Task instructions: Copy, word for word, the lines of the entries below between the one with "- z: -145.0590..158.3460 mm" and the one with "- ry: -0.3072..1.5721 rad", inclusive, and leave out everything else.

--- --- ---

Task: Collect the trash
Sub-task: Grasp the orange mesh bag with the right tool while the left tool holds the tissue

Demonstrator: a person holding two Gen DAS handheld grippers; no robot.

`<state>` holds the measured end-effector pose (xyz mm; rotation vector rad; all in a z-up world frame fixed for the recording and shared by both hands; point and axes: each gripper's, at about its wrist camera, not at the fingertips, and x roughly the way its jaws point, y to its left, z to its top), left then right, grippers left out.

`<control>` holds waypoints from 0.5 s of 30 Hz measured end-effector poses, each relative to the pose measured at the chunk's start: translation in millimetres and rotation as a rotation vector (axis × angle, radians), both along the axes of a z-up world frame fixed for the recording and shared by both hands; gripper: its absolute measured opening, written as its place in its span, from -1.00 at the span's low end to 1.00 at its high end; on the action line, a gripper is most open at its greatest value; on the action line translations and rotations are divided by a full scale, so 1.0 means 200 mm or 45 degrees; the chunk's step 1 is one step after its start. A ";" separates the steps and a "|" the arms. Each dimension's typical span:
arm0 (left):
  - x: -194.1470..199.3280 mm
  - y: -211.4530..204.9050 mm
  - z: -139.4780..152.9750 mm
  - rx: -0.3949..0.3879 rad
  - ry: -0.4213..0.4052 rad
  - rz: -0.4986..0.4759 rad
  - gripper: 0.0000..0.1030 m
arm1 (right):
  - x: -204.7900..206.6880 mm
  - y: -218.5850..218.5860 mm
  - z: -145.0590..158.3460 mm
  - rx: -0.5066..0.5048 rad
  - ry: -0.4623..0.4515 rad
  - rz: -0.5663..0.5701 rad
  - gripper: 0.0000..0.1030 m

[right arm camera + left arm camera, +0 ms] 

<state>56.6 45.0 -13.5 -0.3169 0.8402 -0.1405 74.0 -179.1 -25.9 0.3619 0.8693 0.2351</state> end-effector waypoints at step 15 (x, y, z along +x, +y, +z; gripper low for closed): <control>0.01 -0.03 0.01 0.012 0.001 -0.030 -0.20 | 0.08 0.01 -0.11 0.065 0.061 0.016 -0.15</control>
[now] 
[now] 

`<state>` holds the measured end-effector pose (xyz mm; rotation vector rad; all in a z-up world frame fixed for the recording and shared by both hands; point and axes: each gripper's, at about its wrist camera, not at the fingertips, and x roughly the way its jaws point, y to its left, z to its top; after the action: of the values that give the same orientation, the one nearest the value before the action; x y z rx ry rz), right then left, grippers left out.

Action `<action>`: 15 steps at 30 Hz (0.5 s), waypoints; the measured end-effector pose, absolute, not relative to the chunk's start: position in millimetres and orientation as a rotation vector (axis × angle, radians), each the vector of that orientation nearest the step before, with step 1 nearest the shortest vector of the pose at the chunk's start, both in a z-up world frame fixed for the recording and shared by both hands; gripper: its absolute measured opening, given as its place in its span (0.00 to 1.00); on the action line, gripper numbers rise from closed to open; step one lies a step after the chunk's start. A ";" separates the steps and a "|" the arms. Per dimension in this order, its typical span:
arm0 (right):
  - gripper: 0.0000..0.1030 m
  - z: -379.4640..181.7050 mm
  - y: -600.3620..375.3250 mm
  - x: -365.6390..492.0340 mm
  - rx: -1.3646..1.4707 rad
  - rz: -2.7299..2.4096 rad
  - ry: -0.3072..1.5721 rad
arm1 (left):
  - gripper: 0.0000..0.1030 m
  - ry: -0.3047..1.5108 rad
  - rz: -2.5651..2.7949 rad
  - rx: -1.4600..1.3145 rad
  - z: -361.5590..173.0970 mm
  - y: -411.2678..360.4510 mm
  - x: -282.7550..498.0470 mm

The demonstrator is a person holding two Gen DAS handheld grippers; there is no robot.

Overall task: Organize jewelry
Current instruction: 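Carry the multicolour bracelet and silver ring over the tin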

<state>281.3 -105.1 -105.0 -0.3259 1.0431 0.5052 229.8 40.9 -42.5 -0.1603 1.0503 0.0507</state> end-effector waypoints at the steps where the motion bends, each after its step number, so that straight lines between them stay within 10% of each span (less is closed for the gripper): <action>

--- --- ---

Solution to this exercise:
  - z: -145.0590..158.3460 mm
  - rx: -0.5066..0.5048 rad
  - ry: -0.4623..0.4515 rad
  - rz: -0.5663..0.5701 rad
  - gripper: 0.0000..0.1030 m

[right arm camera + left arm camera, +0 ms] 

<state>56.6 45.0 -13.5 -0.3169 0.8402 -0.1405 74.0 -179.1 -25.9 0.3619 0.8693 0.2351</state> end-effector waypoints at step 15 (x, y, z along +x, +y, +z; gripper low for closed): <control>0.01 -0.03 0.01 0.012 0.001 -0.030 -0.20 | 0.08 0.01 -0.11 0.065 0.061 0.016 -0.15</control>
[now] 
[now] 

`<state>` holds the measured end-effector pose (xyz mm; rotation vector rad; all in a z-up world frame fixed for the recording and shared by both hands; point and axes: each gripper's, at about its wrist camera, not at the fingertips, and x roughly the way its jaws point, y to its left, z to its top; after the action: of the values that give the same orientation, the one nearest the value before the action; x y z rx ry rz), right then left, grippers left out.

Action `<action>`: 15 steps at 30 Hz (0.5 s), waypoints; the measured end-effector pose, absolute, not relative to the chunk's start: position in millimetres and orientation as a rotation vector (axis × angle, radians), each the vector of that orientation nearest the step before, with step 1 nearest the shortest vector of the pose at the chunk's start, both in a z-up world frame fixed for the recording and shared by both hands; gripper: its absolute measured opening, given as its place in its span (0.00 to 1.00); on the action line, gripper numbers rise from closed to open; step one lies a step after the chunk's start. A ";" separates the steps and a "|" the arms. Per dimension in this order, its typical span:
arm0 (right):
  - gripper: 0.0000..0.1030 m
  - z: -379.4640..181.7050 mm
  - y: -600.3620..375.3250 mm
  - x: -365.6390..492.0340 mm
  - rx: -1.3646..1.4707 rad
  - rz: -2.7299..2.4096 rad
  - ry: -0.3072..1.5721 rad

The exercise is finished.